08/07/2026 22:34 - Economia
08 luglio 2026
L'economia argentina continua a dare segni di solidità e stabilità. Secondo i dati aggiornati all'8 luglio 2026, il rischio paese si attesta a 405 punti base, mantenendosi al suo livello minimo storico dal 2018. Per chi non conosce l'argomento, il rischio paese è un indicatore che misura la probabilità che una nazione non paghi i propri debiti; più basso è, maggiore è la fiducia degli investitori internazionali. Sebbene faccia ancora fatica a rompere definitivamente la soglia dei 400 punti, gli indicatori mostrano un panorama incoraggiante e una fiducia crescente dei mercati internazionali verso il Paese sudamericano.

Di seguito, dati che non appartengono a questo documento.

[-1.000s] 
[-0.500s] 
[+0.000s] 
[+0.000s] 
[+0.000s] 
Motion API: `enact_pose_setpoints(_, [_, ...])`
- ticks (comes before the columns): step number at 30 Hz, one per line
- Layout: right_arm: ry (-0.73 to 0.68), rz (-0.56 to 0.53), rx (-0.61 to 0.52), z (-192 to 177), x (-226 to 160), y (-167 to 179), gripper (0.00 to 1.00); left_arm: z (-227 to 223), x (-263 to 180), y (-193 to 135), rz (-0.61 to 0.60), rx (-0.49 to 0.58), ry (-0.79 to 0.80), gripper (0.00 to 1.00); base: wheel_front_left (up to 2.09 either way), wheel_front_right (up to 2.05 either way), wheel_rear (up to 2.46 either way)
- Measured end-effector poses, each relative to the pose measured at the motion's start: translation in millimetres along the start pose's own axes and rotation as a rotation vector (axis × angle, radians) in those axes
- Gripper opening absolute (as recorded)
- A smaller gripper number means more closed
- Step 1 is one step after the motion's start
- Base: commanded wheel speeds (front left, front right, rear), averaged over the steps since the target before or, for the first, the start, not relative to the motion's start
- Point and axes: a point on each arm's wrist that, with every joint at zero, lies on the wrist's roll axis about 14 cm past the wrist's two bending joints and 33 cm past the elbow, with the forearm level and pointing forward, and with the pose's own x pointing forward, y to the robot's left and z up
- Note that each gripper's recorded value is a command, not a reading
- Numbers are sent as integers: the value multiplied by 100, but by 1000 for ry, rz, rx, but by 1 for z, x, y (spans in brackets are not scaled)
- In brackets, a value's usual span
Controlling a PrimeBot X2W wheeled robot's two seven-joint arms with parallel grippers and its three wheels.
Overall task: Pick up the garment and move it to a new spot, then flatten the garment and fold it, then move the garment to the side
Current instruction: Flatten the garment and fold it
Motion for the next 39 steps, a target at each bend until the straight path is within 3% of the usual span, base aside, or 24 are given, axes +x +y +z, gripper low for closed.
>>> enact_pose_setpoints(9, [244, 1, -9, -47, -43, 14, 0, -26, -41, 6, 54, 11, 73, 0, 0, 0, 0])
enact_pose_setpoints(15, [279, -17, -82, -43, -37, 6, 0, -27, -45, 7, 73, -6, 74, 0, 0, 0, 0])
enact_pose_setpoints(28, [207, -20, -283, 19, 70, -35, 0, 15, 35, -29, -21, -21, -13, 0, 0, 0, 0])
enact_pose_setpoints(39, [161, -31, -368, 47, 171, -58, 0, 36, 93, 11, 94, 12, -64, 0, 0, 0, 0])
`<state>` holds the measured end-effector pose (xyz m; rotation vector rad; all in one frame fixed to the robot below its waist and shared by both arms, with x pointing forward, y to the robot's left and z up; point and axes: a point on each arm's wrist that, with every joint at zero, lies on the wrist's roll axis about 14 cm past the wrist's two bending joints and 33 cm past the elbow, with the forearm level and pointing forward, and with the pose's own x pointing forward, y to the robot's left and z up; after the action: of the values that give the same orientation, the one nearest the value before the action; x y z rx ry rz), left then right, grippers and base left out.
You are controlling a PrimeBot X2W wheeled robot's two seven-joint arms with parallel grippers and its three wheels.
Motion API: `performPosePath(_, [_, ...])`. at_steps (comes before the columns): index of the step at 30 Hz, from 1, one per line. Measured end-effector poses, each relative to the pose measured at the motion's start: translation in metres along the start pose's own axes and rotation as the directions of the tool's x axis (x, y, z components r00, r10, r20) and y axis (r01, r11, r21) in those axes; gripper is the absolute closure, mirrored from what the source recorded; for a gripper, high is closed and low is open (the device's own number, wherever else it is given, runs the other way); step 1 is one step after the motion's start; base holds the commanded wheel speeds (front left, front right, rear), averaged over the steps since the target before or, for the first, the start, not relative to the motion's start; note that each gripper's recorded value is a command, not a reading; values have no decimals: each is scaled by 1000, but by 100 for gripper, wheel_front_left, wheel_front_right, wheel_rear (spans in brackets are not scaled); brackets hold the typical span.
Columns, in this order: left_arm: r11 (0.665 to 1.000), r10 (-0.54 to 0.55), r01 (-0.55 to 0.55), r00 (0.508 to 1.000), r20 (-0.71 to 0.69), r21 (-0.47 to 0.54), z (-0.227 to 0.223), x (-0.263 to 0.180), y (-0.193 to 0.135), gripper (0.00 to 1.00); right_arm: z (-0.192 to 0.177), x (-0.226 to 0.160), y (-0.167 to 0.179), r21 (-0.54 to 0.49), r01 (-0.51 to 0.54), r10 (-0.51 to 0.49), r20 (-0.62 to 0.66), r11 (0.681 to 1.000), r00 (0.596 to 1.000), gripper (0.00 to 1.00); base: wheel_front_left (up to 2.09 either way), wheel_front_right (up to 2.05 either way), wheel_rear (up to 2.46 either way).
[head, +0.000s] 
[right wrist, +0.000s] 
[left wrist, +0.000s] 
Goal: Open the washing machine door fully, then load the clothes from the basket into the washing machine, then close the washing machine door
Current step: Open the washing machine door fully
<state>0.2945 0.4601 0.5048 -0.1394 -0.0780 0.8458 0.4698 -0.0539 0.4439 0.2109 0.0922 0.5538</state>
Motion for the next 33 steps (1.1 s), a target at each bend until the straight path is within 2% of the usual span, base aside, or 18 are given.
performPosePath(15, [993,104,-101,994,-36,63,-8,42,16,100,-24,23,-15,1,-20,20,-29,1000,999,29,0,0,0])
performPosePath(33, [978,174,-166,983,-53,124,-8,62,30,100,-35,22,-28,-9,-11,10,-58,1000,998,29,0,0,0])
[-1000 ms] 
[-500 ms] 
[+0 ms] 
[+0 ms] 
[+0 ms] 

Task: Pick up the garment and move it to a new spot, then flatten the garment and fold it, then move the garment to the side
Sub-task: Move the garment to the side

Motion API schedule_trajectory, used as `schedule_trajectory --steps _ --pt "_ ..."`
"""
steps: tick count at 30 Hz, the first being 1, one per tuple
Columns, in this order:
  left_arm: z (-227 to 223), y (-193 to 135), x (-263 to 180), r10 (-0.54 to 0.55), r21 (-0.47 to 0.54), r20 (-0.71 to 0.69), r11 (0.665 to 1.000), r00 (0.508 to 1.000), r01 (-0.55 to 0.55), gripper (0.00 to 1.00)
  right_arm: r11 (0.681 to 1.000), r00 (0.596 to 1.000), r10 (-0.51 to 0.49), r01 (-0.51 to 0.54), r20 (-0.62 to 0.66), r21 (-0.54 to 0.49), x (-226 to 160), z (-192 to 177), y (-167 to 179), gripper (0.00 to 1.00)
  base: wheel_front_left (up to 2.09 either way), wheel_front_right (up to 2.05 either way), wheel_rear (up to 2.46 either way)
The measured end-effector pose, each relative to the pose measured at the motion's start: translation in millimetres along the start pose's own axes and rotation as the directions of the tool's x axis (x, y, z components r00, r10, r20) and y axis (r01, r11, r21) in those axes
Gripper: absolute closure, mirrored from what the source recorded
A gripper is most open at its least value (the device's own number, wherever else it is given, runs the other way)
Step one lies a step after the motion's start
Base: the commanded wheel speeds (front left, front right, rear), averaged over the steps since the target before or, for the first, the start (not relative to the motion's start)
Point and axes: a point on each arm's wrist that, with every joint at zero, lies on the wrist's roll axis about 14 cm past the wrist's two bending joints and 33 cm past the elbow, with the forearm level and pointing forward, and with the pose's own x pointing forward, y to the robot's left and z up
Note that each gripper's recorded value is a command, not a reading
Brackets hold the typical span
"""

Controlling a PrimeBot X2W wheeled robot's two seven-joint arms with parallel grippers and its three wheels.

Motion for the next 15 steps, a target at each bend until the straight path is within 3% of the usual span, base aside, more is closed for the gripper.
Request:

Questo scenario positivo si verifica in un contesto in cui il Fondo Monetario Internazionale (FMI) ha deciso di mantenere le proprie proiezioni di crescita per l'Argentina, anche dopo aver ridotto le prospettive per l'economia globale a causa del conflitto tra Stati Uniti e Iran.
Fonte: imago.com.ar
Il ministro dell'Economia, Luis Caputo, ha recentemente presentato il programma finanziario per i prossimi due anni. Per il 2026, il Governo stima esigenze di finanziamento per USD 19.200 milioni e risorse per USD 22.900 milioni, lasciando un surplus di USD 3.700 milioni. Per il 2027, esigenze e risorse si equilibrano a USD 24.900 milioni.
In questo quadro di riordino fiscale, la Banca Centrale argentina (BCRA) ha trasferito il 9 luglio 2026 USD 2.500 milioni agli investitori (bondholders) per la scadenza dei titoli Globali. Il Governo è riuscito a coprire questo pagamento con un prestito di USD 3.200 milioni da tre banche internazionali, garantito da organismi multilaterali.
Hanno raggiunto un picco di USD 49.536 milioni il 07/07/2026, il livello più alto da settembre 2019. Dopo il pagamento del debito, si collocano a USD 48.722 milioni. Le riserve internazionali sono i dollari accumulati dalla Banca Centrale per difendere la moneta locale e garantire i pagamenti all'estero.
Il dollaro ufficiale si mantiene stabile e controllato, quotando a 1.510 ARS (pesos argentini) per la vendita, riflettendo il piano economico del Governo di Javier Milei.
Il debutto del Bonar 2029 (AO29) (un titolo di Stato argentino emesso in dollari) è programmato per il 15 luglio 2026, con un limite di emissione di USD 2.000 milioni al 6% annuo e pagamenti mensili. La strategia ufficiale mira a far recuperare all'Argentina il 'grado di investimento' (investment grade) entro la fine di un eventuale secondo mandato di Javier Milei come presidente.
Mentre il mondo attraversa incertezze geopolitiche, gli indicatori locali come l'inflazione in calo e la ripresa salariale guidano un clima di ottimismo. Il Governo avanza con la sua agenda politica ed economica, cercando la rielezione nel 2027 basata sui risultati di stabilità finanziaria raggiunti.